As you aptly alluded to, in the province of clearance, where the goods are landed.... After that, we don't track where they go in the country.
There's a project in the national accounts where they try to measure interprovincial trade flows, but it's detached from that administrative data source.
In terms of improving the transshipment data, we're working with our colleagues at CBSA. We've put in some measures. They have penalties to try to really get at the issues of reporting, the whole under-coverage issue.
For the other part, we keep negotiating with our colleagues in the United States to get access to those in-transit documents from U.S. Customs and Border Protection. If we could get those, they would help us a lot.
As I mentioned earlier, we had access to them only twice. We had a one-week period in 2003 and found that there was about 90% under-coverage. We had a longer period in 1993-94, when we were looking at about a 65% under-coverage rate. So there is quite a bit of trade that's going sort of in-transit out of the country, which, based on our measures, we aren't accounting for.
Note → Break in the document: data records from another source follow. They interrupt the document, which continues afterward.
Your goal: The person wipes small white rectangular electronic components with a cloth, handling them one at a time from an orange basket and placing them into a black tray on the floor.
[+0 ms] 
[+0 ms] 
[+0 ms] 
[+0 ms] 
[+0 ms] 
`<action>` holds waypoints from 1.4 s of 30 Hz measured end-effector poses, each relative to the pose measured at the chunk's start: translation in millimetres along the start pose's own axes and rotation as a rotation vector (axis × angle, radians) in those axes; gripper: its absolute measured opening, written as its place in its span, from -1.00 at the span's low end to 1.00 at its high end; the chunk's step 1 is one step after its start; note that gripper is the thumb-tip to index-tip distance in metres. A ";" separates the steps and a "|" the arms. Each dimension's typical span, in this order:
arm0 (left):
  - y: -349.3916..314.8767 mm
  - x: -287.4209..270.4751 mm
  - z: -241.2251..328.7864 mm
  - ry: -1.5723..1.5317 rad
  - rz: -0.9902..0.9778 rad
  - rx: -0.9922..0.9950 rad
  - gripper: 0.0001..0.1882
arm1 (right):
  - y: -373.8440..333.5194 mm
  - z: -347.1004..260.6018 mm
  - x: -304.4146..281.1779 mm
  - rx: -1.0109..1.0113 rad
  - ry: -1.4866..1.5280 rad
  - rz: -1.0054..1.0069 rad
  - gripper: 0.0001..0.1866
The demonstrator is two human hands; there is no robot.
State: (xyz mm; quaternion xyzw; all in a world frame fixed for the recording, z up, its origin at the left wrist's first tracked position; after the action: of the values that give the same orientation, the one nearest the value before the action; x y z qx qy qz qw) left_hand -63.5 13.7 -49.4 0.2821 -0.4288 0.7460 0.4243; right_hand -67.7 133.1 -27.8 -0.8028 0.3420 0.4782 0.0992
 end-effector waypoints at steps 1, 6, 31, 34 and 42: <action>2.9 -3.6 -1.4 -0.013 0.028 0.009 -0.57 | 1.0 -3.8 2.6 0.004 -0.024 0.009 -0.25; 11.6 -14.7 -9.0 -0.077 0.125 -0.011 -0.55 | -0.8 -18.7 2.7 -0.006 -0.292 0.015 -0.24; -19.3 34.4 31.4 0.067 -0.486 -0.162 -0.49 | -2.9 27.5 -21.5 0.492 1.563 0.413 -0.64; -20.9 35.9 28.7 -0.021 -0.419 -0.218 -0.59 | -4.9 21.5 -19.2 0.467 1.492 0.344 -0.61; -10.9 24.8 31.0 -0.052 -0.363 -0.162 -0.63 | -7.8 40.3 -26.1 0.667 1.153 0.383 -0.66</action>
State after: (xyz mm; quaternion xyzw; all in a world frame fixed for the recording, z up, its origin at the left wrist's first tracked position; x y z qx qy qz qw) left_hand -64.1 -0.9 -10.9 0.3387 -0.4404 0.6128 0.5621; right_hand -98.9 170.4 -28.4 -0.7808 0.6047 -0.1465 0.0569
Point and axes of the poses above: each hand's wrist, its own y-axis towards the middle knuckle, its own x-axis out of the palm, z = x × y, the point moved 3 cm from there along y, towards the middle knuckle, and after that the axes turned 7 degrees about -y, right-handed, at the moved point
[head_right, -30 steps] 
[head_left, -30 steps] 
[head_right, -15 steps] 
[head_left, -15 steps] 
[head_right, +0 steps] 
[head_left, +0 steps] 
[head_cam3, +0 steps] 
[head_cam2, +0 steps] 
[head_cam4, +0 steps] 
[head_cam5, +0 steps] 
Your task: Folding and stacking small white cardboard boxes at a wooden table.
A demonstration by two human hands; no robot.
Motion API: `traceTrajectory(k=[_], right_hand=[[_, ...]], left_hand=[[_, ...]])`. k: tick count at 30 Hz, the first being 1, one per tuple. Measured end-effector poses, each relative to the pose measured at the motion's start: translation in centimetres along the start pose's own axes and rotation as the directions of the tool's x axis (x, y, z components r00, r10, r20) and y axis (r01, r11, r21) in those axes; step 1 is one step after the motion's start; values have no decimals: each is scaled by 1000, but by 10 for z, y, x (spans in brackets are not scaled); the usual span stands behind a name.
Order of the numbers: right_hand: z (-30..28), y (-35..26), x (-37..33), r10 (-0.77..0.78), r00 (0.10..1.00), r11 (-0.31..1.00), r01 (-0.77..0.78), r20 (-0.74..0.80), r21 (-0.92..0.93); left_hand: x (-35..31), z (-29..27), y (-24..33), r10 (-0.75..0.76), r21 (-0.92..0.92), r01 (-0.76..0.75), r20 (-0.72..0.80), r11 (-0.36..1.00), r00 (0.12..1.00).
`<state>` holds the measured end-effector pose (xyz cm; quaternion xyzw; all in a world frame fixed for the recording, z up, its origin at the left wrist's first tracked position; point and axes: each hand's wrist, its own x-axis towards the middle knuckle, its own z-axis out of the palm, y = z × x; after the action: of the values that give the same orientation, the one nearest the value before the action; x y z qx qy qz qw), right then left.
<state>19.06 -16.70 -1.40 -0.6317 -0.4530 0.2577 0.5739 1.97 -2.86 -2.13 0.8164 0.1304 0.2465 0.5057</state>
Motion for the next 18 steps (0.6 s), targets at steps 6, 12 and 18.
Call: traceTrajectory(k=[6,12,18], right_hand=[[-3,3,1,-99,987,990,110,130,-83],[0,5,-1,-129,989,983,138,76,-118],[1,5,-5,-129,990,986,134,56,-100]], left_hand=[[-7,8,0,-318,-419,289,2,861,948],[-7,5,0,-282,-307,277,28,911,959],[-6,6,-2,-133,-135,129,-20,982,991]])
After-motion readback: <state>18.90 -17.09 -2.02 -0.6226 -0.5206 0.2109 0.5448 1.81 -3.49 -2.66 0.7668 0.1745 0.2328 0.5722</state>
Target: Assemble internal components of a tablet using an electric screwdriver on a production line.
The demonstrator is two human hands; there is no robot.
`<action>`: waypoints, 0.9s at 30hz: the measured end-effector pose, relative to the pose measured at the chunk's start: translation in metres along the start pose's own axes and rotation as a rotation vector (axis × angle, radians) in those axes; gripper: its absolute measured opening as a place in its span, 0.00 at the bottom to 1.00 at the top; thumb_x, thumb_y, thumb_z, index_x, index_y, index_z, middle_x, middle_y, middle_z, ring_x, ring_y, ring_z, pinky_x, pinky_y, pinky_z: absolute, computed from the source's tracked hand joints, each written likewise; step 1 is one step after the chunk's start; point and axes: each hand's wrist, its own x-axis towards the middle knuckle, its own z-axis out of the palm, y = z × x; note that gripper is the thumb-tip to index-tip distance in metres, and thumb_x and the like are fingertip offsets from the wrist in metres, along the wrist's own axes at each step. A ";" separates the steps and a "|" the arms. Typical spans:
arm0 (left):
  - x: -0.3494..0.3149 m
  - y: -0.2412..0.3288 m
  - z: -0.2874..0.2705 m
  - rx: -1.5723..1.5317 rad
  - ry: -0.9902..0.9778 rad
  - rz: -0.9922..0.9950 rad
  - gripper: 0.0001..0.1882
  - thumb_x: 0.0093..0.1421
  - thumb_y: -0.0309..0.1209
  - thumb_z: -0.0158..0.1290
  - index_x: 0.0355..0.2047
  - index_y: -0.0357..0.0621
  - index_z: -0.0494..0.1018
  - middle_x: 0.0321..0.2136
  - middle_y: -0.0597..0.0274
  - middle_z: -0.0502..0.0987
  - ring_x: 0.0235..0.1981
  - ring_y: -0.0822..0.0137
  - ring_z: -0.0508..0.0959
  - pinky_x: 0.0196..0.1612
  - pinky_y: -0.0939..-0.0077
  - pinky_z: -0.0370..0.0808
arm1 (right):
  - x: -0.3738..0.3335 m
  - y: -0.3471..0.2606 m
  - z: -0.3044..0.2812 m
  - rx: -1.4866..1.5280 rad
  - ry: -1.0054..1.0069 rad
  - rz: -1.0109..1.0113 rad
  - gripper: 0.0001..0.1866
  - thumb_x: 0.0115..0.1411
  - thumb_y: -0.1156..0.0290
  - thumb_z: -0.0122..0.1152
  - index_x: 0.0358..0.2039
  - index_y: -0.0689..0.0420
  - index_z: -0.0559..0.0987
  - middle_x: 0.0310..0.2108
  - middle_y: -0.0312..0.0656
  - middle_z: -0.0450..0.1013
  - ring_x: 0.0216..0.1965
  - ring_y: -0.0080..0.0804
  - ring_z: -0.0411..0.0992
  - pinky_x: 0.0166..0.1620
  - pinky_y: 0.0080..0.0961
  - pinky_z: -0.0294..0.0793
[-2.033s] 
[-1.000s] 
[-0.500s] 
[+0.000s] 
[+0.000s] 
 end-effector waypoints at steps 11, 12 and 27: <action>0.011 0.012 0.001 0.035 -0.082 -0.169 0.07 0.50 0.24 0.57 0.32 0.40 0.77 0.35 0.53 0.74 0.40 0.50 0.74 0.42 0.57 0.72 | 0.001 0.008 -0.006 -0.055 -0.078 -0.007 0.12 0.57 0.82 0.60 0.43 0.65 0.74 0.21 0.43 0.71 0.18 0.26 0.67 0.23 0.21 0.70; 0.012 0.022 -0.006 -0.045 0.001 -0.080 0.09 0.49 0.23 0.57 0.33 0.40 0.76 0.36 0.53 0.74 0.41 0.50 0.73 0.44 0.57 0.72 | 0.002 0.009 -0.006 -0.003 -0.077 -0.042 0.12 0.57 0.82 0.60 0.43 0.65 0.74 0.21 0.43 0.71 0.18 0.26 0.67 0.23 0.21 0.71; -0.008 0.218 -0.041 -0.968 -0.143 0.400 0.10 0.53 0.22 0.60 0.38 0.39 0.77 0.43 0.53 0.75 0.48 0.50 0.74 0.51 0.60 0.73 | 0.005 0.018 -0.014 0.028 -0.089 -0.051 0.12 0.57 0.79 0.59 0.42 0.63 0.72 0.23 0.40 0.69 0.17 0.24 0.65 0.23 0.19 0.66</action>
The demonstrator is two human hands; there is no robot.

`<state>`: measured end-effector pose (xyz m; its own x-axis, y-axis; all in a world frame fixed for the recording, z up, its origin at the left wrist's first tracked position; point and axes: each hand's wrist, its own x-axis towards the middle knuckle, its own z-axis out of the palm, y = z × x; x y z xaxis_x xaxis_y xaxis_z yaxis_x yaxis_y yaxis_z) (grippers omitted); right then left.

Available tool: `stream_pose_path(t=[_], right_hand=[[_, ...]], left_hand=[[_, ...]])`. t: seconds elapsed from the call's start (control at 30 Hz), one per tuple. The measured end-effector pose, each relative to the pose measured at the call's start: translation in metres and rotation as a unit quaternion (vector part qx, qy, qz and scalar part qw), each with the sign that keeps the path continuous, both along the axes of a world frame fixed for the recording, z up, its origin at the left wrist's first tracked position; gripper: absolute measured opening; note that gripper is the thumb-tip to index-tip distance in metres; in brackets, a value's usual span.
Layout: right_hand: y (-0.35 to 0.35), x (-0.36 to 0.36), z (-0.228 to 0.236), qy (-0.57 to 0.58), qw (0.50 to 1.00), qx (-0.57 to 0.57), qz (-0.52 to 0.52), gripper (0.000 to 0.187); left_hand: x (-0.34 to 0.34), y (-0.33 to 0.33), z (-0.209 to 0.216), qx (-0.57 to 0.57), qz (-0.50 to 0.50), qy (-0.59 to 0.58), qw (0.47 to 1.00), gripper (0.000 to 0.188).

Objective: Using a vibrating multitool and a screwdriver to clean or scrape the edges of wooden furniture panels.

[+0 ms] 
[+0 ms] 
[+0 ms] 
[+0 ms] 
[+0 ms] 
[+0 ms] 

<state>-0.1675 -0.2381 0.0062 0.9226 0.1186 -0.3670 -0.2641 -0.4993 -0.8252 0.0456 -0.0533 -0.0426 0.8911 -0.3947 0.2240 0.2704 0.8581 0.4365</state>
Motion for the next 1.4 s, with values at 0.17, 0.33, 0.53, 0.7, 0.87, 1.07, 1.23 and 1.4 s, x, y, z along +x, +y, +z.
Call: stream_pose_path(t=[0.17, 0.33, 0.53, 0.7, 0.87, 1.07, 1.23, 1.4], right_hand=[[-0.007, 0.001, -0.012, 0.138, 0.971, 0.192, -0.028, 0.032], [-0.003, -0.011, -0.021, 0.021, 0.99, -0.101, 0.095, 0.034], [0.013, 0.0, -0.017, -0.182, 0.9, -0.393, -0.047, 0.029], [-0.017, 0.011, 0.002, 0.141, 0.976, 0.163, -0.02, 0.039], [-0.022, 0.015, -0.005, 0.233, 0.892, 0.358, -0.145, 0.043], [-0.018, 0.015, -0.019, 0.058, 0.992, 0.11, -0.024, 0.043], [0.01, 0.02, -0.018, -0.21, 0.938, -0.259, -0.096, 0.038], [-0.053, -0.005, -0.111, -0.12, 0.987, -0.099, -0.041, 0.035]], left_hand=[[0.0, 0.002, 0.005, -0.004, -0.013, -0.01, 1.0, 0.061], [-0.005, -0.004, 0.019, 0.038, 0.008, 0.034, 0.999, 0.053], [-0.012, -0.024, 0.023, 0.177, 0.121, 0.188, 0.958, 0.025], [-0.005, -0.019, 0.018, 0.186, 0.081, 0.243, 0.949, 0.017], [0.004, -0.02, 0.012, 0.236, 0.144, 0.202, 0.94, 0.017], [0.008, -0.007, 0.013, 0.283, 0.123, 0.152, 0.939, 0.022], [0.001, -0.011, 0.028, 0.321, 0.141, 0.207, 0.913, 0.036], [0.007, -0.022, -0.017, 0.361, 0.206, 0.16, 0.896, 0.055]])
What we do to sort of account for this is in the balance-of-payments-based series. We put in what we call an export under-coverage adjustment, which currently represents between 3% to 4% of total trade.
We're expecting that when we finish the latest study we've been doing on the marine ports, this number will come down. We don't know by how much, but we will react and adjust that export under-coverage adjustment.
So we are trying to add in at the aggregate level an accounting of what we believe is missing, in terms of exports on the balance-of-payments-based series.